Caller decides is both easier to follow and more useful.



Sounds like you might prefer Erlang or Go.

But to be clear, "it'll block Node's single thread!" is not the reason for explicit await. The reason for explicit await is to guarantee that after calling a function foo(), only the state that foo() changes could have changed. Whereas after awaiting on an async function bar(), or any other promise, literally any state-mutating code in the entire application might have run.

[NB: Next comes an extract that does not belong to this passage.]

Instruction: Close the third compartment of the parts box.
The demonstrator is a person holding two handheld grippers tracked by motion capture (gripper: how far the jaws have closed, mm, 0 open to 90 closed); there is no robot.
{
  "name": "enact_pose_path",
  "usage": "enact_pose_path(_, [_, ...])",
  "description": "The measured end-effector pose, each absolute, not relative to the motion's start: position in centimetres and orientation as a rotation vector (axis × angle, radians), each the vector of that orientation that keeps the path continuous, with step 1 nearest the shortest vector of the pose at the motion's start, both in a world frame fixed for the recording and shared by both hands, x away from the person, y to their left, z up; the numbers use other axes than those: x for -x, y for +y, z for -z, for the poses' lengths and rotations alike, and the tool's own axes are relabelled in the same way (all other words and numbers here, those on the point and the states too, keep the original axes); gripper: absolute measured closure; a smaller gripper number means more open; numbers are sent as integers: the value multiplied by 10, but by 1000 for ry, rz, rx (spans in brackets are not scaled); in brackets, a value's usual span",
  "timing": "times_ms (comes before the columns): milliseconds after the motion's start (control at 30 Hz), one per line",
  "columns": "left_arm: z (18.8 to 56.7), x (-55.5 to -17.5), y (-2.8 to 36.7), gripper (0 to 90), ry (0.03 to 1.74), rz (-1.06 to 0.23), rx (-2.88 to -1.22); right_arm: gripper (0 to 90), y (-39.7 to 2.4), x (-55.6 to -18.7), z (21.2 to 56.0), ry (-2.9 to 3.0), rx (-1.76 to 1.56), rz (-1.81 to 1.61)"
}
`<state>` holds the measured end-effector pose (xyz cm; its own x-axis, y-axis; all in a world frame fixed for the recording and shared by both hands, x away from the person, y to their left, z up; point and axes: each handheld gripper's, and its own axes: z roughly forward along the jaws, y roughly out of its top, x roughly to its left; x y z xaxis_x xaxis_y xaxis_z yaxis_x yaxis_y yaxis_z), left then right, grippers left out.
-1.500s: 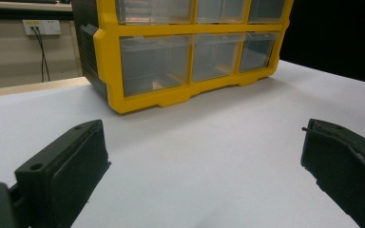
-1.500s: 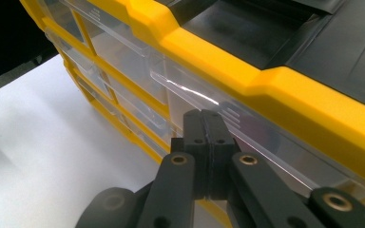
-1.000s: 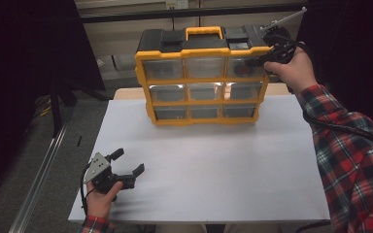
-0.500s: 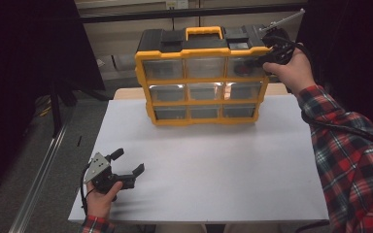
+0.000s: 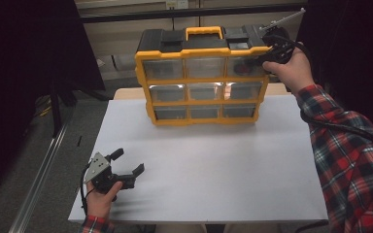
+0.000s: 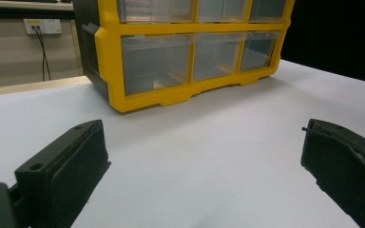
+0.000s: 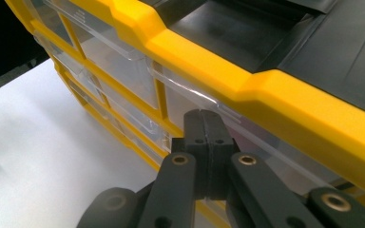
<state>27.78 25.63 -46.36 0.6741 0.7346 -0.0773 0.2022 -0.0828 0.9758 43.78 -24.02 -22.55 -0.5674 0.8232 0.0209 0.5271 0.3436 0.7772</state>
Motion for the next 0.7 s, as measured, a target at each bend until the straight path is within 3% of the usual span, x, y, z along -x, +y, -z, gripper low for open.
enact_pose_path(700, [464, -278, 255, 16, 790, -524, -1626, 874, -242, -433, 226, 2197, -1183, -1120])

Obviously plenty of languages have this problem and deal with it, usually with locks like in Go and Java, or by banning shared mutable state entirely and only allowing message-passing for communication between concurrent "lines of logic" like in Erlang. (As far as I understand Go basically tries to get the best of both worlds by strongly encouraging message-passing, with locks intended only for advanced situations like custom concurrent data structures.)

But there's no way for Node to change to either of those models without breaking every single nontrivial piece of code ever written in it. And apparently Rust intentionally chose not to go with those models because they require a runtime and make compatibility with C very difficult, well-known advantages over Go.